Resistência à Covid-19 nas altitudes dos Andes surpreende especialistas

Os habitantes de regiões com altitudes elevadas dos Andes da Bolívia e Peru resistiram melhor ao coronavírus que os compatriotas que moram ao nível do mar, o que chamou a atenção dos especialistas.

No Peru, segundo país com mais casos do novo Coronavírus da América Latina, atrás apenas do Brasil, a pandemia provocou devastação nas cidades da costa, incluindo Lima, e na região de selva de Loreto, onde nasce o rio Amazonas.

Porém, menos de 10% dos contágios foram registados na serra andina, acima dos 3.000 metros de altura, como em Cusco, que foi capital do império Inca, onde os casos são comparativamente poucos e o número de mortes mínimo.

“Registarmos os casos que existem em cidades (andinas peruanas) como Cusco, Huaraz, Cajamarca, Cerro de Pasco, Abancay, Huancavelica e, efectivamente, existem menos casos”, declarou à AFP Augusto Tarazona, director da Comissão de Saúde Pública do Colégio Médico do Peru.

“Nas cidades elevadas os casos são mínimos e a mortalidade é quase zero. Isto chamou nossa atenção”, completa. Na vizinha Bolívia acontece o mesmo: os contágios concentram-se nas regiões de baixa altitude do Leste: na tropical Santa Cruz e na região amazônica de Beni, na fronteira com o Brasil.

“A frequência de contágios é consideravelmente menor na Bolívia nas regiões de altitude, como La Paz (na zona andina), em comparação com o que se regista nas zonas baixas como Santa Cruz”, explica à AFP o director de Epidemiologia do Ministério da Saúde, Virgilio Prieto.

Os balanços oficiais do novo Coronavírus nos dois países confirmam: na região de selva de Loreto há 7.953 contágios e 321 mortes, enquanto em Cusco, que tem população 50% maior, regista apenas 1.494 casos e 13 mortos.

Em Piura, na costa Norte (com 1,8 milhão de habitantes), há 14.659 casos e 661 vítimas fatais, enquanto a andina Arequipa (1,4 milhão) regista 5.454 casos e 145 óbitos.

O índice de mortalidade em Loreto é de 4,04%, enquanto em Cusco é de 0,87%. Em Lambayeque, na costa norte peruana, alcança 5,79%, mas na andina Ayacucho 0,83%.

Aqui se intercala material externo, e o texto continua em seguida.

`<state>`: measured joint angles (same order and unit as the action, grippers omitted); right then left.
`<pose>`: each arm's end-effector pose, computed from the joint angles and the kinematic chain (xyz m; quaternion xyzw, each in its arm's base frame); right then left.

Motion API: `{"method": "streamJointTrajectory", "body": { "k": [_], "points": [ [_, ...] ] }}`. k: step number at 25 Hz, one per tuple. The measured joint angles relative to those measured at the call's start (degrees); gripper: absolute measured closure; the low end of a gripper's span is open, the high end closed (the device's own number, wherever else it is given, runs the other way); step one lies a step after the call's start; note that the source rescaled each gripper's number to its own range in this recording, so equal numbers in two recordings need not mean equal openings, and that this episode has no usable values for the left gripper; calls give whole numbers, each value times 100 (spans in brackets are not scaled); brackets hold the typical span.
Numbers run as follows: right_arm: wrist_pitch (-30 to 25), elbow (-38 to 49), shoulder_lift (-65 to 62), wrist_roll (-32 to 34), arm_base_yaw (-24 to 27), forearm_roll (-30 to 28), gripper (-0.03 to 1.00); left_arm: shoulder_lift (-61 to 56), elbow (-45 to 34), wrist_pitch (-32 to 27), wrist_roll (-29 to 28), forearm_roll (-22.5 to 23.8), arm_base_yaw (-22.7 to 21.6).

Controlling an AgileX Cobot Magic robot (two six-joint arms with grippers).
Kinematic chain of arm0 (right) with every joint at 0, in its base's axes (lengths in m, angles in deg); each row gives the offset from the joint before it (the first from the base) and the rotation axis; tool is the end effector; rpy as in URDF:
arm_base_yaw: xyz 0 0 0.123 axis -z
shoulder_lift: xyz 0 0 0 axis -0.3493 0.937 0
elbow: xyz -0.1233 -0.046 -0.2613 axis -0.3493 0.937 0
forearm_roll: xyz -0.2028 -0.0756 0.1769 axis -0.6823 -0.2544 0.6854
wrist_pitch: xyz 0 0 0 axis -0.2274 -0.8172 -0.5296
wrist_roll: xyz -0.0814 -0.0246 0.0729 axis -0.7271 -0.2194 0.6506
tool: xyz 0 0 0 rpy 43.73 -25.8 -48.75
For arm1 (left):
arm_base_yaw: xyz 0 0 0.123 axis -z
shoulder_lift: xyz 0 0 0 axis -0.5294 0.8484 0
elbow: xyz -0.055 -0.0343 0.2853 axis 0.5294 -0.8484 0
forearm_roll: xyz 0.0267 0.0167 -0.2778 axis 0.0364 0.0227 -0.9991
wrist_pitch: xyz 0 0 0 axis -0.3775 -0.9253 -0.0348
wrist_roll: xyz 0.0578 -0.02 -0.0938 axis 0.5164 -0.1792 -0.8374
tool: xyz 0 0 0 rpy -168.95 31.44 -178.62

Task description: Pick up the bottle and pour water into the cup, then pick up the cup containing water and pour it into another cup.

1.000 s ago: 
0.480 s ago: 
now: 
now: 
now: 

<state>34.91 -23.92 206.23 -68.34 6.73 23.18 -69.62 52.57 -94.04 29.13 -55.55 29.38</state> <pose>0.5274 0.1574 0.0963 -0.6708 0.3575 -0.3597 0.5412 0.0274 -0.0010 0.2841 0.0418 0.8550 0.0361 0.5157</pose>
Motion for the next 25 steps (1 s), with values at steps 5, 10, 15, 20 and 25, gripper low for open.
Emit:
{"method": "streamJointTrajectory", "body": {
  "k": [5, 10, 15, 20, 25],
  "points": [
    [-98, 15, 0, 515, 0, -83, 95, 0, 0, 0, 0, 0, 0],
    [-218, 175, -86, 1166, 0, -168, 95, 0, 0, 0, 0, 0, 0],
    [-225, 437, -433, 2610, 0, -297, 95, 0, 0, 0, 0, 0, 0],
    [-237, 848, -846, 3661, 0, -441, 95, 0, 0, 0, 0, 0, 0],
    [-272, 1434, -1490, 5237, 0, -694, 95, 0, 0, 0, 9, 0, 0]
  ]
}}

Em Lima, na costa central, é de 2,42%. Na Bolívia acontece algo similar: Santa Cruz tem 12.988 casos, enquanto La Paz, com quase a mesma população, registra 1.386.

Santa Cruz e a amazônica Beni somam 68% das mortes pela pandemia no país. Beni regista 3.326 casos, enquanto na andina Oruro são 443, apesar de uma população 20% maior.

O Peru, com 33 milhões de habitantes, regista mais de 244.000 casos do novo Coronavírus e 7.461 mortes. A Bolívia, de 11 milhões, se aproxima de 21.500 casos, com 697 vítimas fatais. Hipoxia permanente.

A vida não é fácil na altitude andina, onde se desenvolveu a grande civilização inca. Até ao momento não existe uma resposta científica que explique o que acontece com o novo Coronavírus SARS-CoV-2 em grandes alturas, mas a chave estaria no sistema respiratório das pessoas que vivem num ambiente com menos oxigênio, segundo cientistas.

“São aspectos ainda teóricos e os estudos profundos estão a começar”, disse o doutor Tarazona.

“As pessoas com hipoxia (falta de oxigênio) crónica podem ter uma quantidade menor de receptores ECA (enzima conversora da angiotensina), que são os receptores de porta de entrada para o vírus”, disse o insectologista peruano Eduardo Gotuzzo à AFP.

“O vírus tem menos portas de entrada e pode produzir menos contagiados”, completa. Tarazona destaca que “está a começar a ser teorizado que os receptores ECA teriam algumas diferenças nas pessoas que moram nos Andes devido à sua hipoxia permanente”.